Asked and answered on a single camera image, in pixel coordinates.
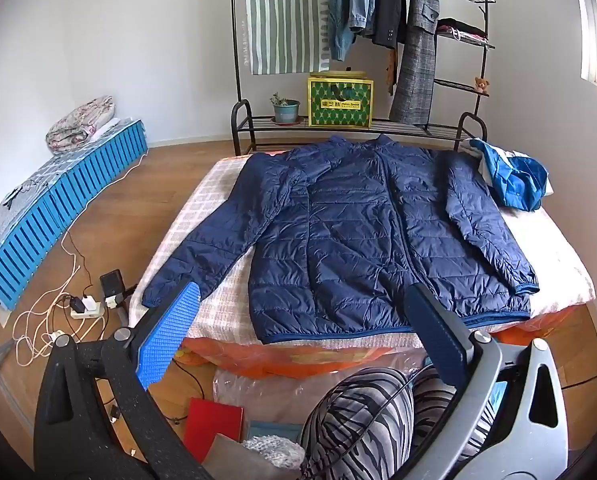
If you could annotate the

* * *

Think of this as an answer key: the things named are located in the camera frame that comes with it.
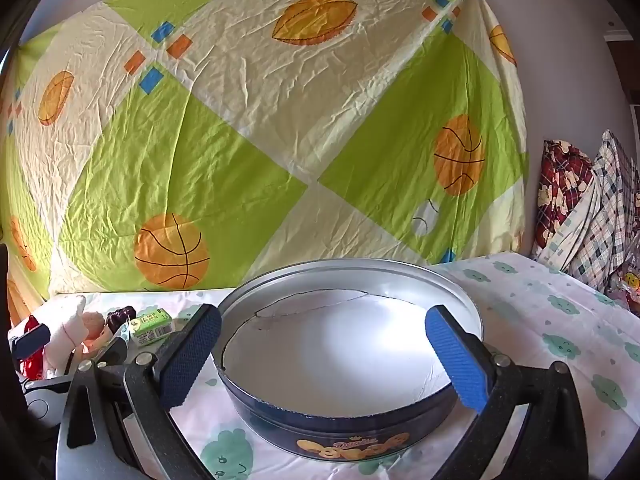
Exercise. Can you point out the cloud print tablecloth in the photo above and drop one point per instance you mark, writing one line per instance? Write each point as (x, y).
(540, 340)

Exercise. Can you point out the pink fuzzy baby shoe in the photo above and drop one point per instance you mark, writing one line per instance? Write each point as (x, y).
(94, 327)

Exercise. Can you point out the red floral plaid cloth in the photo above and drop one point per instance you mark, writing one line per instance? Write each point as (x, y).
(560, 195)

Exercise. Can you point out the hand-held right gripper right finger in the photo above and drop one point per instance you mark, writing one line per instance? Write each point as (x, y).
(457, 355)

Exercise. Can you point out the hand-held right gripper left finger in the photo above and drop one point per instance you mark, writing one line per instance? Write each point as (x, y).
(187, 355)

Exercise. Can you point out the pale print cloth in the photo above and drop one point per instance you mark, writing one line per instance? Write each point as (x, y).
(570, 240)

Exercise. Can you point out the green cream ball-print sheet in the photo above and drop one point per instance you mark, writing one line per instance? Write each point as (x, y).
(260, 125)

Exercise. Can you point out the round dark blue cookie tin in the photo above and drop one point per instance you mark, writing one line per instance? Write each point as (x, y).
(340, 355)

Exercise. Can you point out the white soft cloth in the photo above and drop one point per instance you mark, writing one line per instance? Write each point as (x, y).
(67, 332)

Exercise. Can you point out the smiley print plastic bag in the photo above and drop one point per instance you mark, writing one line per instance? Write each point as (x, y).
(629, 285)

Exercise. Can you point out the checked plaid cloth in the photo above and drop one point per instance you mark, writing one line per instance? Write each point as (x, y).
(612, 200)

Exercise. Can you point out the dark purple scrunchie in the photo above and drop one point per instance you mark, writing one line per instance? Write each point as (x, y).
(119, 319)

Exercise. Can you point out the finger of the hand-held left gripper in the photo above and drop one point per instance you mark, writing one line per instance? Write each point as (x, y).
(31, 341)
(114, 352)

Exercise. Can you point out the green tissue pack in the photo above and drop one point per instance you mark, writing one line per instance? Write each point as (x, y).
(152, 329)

> **WORK INSTRUCTIONS**
Read the entries and show each line that mentions "camera".

> **ANSWER SECTION**
Asked and answered on a single camera image, in pixel coordinates.
Think of this as an answer key: the things named are located in the camera frame that comes with it.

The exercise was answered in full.